# REQUIRED WORK
Across all the entries below, how many lines mention the string "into"? Respond with a single number.

(SUPPLIED MATERIAL)

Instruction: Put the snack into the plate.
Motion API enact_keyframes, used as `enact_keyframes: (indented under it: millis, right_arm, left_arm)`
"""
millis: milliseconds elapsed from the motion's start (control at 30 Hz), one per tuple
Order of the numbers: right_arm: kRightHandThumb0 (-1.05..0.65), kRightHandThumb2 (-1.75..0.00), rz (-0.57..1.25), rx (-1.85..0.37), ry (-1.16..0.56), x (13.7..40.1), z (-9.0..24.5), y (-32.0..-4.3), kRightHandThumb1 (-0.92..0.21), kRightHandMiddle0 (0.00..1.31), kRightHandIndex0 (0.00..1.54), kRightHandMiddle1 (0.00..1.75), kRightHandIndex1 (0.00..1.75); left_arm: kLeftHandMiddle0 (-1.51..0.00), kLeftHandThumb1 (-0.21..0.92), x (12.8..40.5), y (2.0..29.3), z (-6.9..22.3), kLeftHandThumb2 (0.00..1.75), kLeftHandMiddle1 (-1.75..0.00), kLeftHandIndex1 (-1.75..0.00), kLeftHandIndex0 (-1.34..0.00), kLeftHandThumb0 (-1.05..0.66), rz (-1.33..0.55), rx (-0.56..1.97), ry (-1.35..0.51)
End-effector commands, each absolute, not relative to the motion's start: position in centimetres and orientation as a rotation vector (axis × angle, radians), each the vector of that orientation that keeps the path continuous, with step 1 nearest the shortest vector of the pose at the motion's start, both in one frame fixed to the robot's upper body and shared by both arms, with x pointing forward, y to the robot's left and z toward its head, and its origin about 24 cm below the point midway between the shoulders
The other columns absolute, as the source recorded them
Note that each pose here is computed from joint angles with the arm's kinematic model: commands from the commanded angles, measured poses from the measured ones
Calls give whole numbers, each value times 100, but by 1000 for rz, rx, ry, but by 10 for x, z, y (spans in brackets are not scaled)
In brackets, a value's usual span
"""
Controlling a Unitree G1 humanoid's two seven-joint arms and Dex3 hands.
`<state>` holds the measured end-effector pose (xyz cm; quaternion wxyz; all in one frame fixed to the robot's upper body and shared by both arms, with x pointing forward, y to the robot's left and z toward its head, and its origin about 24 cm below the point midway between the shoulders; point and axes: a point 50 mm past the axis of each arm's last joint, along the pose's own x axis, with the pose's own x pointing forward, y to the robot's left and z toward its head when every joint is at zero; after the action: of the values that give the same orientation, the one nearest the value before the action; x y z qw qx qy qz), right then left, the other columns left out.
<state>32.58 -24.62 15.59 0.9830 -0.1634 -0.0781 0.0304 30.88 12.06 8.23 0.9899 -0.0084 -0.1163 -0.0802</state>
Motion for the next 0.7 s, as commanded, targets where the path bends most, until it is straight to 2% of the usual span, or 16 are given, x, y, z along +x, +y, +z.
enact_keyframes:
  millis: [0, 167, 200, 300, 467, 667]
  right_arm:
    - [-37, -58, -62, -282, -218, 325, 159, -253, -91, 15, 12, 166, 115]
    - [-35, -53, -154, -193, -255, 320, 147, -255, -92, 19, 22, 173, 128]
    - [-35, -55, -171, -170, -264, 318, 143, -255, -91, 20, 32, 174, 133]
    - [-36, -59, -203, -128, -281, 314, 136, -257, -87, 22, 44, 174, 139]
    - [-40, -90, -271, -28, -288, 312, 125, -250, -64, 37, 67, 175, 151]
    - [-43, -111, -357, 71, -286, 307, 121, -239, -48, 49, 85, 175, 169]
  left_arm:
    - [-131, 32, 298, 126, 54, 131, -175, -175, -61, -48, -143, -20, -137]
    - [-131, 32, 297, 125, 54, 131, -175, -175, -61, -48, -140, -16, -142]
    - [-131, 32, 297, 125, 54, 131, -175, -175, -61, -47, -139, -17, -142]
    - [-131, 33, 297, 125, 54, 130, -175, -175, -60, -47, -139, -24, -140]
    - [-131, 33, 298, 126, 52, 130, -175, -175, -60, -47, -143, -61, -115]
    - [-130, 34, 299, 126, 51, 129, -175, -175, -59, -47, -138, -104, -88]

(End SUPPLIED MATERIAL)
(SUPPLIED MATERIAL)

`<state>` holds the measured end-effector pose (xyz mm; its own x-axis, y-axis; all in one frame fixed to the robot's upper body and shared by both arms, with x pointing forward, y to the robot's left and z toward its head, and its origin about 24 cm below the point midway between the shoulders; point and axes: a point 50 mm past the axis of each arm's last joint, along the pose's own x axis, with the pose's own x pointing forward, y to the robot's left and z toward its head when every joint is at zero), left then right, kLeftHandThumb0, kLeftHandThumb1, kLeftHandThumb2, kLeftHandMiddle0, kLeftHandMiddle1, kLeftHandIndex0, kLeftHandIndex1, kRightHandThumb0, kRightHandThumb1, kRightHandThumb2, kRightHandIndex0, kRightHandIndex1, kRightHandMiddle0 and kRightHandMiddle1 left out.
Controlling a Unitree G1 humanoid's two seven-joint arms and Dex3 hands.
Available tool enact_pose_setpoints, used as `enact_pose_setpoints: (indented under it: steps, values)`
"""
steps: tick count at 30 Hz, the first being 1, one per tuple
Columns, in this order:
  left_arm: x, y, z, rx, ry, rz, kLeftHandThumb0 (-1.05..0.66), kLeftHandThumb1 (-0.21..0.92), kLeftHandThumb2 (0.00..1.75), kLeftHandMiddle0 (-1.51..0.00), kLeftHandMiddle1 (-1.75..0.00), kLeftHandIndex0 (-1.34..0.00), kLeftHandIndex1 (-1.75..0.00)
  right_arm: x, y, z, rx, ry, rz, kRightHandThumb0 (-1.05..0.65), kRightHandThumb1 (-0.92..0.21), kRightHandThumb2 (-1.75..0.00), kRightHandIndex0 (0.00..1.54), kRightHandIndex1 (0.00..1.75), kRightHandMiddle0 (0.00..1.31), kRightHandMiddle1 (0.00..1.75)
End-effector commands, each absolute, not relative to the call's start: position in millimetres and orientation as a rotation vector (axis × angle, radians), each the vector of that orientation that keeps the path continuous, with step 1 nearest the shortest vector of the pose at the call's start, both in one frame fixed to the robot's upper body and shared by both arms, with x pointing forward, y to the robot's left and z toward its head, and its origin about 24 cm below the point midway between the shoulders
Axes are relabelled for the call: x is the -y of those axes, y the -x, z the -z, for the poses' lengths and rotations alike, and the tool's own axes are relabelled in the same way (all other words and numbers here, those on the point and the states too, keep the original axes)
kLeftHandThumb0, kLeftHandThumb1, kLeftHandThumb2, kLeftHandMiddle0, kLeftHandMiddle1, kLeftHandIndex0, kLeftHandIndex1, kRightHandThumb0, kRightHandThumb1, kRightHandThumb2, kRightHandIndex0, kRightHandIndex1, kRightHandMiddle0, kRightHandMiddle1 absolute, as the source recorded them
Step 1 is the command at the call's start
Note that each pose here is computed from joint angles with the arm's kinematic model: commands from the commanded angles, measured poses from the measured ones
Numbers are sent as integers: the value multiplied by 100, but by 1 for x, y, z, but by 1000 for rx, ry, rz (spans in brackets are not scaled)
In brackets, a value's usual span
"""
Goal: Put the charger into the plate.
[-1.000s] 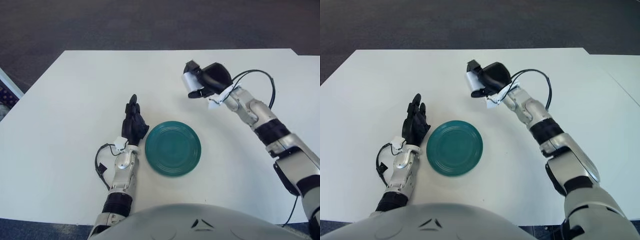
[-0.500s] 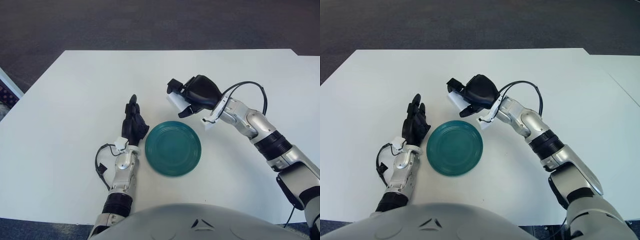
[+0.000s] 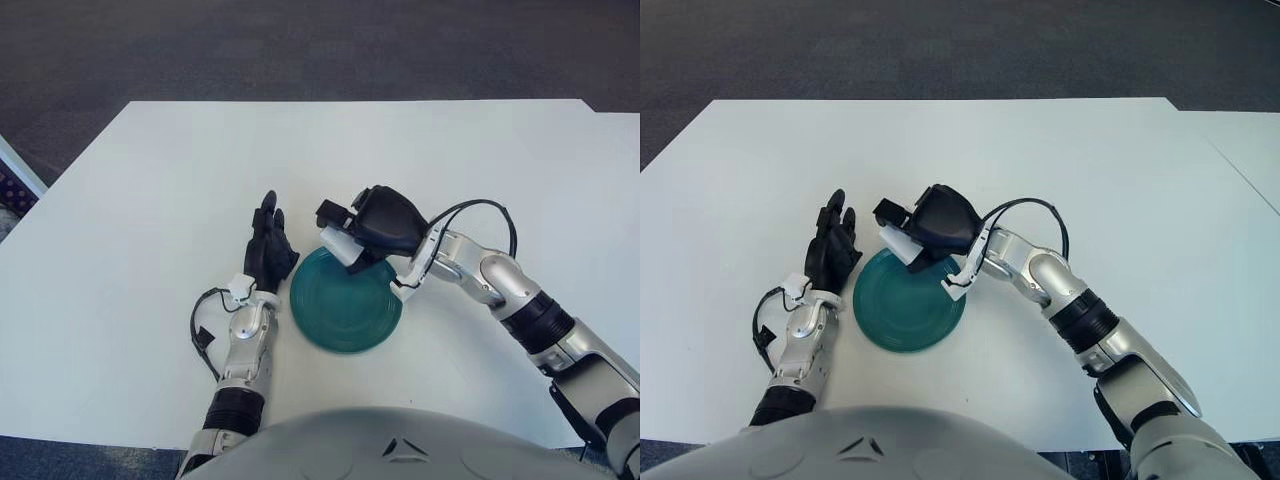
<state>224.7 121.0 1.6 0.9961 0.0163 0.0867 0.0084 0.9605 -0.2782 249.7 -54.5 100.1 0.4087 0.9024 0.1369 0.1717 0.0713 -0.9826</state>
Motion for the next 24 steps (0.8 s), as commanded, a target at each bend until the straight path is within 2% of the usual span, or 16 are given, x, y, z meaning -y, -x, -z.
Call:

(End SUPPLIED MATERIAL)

# RESULT OF THE TASK
2